• **What you need to do**:
Starting at the first line of the entries below, output every line exactly, up to and including the line with "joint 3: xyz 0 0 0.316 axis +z".
▬▬▬
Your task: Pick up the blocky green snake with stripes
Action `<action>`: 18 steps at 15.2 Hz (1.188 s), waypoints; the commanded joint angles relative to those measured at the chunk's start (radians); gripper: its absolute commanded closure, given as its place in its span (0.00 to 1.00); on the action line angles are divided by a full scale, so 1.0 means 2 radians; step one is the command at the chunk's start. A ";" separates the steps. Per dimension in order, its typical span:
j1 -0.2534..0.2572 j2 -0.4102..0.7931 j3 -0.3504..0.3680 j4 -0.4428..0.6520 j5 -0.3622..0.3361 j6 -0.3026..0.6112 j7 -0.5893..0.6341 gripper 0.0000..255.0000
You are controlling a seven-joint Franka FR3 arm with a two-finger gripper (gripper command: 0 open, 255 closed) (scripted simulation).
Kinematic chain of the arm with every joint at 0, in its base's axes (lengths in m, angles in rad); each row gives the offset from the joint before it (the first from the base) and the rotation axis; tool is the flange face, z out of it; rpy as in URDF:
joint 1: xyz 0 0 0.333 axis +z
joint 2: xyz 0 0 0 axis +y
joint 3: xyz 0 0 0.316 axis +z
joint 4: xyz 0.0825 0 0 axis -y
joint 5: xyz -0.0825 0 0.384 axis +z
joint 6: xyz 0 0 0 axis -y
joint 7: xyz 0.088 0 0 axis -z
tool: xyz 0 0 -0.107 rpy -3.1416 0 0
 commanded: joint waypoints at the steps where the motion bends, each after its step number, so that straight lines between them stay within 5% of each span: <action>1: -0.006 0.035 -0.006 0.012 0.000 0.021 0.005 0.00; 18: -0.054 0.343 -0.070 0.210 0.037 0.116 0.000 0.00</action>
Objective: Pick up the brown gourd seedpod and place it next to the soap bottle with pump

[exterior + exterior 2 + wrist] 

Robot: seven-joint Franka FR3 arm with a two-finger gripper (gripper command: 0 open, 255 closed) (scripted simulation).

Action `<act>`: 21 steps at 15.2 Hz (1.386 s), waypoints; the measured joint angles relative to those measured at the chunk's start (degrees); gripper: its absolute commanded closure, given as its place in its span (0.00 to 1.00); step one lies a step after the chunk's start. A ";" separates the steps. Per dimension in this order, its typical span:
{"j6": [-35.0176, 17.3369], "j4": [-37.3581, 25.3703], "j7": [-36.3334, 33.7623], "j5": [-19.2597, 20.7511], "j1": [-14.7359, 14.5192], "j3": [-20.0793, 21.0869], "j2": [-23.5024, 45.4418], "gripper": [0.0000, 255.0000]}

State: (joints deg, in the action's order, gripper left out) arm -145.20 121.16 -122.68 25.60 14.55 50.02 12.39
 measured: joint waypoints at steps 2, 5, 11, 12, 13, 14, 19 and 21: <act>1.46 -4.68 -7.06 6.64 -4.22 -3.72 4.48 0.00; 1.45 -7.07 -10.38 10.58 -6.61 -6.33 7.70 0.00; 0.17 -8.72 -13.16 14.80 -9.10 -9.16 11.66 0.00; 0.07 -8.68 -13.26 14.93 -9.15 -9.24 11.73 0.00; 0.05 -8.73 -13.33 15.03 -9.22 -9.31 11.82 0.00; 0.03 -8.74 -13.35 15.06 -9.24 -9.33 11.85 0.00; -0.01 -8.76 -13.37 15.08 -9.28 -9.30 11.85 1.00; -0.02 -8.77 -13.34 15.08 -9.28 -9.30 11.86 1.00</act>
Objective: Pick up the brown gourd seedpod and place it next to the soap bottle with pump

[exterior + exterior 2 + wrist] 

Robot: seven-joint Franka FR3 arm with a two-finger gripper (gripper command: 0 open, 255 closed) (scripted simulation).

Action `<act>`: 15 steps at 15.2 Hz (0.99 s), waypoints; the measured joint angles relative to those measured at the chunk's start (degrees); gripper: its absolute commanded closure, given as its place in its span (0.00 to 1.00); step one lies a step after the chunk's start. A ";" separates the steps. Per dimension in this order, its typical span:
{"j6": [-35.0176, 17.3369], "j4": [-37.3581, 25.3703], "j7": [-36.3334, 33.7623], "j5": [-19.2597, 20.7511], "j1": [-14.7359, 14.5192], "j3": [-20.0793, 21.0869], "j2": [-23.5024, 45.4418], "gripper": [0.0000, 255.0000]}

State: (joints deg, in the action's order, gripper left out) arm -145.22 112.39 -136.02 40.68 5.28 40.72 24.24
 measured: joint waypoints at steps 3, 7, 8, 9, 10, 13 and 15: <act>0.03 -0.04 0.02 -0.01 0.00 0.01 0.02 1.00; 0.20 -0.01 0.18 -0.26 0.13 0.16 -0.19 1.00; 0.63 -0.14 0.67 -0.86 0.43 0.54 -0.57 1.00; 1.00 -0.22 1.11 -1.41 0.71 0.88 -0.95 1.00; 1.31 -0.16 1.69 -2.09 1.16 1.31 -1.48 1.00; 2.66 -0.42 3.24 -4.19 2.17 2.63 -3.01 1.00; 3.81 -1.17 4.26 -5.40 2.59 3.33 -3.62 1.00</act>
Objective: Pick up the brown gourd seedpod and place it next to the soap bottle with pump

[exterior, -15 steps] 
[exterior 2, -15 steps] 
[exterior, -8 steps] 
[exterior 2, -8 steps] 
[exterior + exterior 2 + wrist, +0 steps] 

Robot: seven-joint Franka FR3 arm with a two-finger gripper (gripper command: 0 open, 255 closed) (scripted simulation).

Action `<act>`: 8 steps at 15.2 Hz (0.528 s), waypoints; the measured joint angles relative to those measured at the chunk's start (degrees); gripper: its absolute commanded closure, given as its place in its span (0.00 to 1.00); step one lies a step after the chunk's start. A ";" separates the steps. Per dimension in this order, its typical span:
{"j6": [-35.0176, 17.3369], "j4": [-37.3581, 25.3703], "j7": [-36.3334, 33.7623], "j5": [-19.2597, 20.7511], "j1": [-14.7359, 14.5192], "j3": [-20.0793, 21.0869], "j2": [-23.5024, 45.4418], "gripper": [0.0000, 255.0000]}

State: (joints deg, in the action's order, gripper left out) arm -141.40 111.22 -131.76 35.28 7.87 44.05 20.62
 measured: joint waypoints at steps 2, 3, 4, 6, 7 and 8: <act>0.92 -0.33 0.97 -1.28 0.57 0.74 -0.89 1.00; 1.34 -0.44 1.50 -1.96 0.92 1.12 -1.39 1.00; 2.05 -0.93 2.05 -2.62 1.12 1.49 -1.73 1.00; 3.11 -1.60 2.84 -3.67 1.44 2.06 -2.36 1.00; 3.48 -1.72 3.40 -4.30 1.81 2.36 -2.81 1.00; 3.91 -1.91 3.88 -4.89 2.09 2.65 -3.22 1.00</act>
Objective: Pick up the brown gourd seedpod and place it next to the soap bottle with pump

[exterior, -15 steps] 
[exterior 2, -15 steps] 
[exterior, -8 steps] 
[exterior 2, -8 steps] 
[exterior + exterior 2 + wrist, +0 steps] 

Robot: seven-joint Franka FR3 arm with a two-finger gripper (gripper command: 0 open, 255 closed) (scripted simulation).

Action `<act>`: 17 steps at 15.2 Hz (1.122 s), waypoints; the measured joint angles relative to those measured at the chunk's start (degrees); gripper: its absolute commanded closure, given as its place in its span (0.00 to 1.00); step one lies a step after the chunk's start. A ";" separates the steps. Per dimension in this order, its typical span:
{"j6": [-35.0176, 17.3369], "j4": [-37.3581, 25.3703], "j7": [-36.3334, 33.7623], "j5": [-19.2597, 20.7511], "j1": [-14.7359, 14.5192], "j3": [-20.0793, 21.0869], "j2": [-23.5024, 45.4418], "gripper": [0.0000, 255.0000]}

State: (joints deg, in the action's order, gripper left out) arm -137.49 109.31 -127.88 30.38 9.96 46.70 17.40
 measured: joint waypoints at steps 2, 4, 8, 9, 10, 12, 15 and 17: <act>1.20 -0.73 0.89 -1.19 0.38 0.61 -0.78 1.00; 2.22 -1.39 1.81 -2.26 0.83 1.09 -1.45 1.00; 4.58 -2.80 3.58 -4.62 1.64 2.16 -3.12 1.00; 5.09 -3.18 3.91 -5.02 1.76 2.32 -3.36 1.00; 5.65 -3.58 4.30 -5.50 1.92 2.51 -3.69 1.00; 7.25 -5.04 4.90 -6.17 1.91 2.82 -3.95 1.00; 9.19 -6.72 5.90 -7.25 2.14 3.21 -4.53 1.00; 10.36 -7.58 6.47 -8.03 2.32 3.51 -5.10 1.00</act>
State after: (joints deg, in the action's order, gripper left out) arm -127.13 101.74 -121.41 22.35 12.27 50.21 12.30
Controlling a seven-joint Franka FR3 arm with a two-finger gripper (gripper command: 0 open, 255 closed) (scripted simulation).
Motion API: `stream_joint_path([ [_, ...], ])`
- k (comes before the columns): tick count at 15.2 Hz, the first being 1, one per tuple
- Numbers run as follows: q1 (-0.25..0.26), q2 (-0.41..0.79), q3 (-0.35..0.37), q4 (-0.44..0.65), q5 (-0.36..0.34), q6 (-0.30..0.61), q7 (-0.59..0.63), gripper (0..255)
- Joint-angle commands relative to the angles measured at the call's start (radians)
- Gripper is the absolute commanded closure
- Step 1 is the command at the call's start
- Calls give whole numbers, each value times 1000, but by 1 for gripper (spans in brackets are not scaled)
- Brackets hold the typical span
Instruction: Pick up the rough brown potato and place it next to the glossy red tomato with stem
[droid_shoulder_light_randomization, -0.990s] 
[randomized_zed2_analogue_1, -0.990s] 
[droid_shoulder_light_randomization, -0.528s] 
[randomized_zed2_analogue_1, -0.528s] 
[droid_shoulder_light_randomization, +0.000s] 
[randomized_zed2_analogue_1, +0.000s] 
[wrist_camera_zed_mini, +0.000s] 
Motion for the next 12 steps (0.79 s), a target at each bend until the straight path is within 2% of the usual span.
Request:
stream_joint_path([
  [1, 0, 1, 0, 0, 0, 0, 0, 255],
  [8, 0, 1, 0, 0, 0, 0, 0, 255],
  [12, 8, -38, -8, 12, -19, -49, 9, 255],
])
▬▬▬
• **Answer below**:
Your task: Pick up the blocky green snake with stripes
Action `<action>`: 18 steps at 15.2 Hz (1.188 s), waypoints; the commanded joint angles relative to those measured at the chunk's start (radians); gripper: its absolute commanded closure, given as its place in its span (0.00 to 1.00); on the action line angles are divided by a full scale, so 1.0 means 2 radians; step one is the command at the chunk's start. A ";" separates the steps. Per dimension in order, its typical span:
j1 -0.2534..0.2572 j2 -0.4102..0.7931 j3 -0.3504..0.3680 j4 -0.4428..0.6520 j5 -0.3622..0.3361 j6 -0.3026..0.6112 j7 -0.5893..0.6341 gripper 0.0000..255.0000
You are controlling a seven-joint Franka FR3 arm with a two-finger gripper (gripper command: 0 open, 255 closed) (scripted simulation).
Kinematic chain of the arm with every joint at 0, in its base's axes (lengths in m, angles in rad); each row gives the offset from the joint before it (the first from the base) and the rotation axis; tool is the flange face, z out of it; rpy as in URDF:
joint 1: xyz 0 0 0.333 axis +z
joint 2: xyz 0 0 0 axis +y
joint 3: xyz 0 0 0.316 axis +z

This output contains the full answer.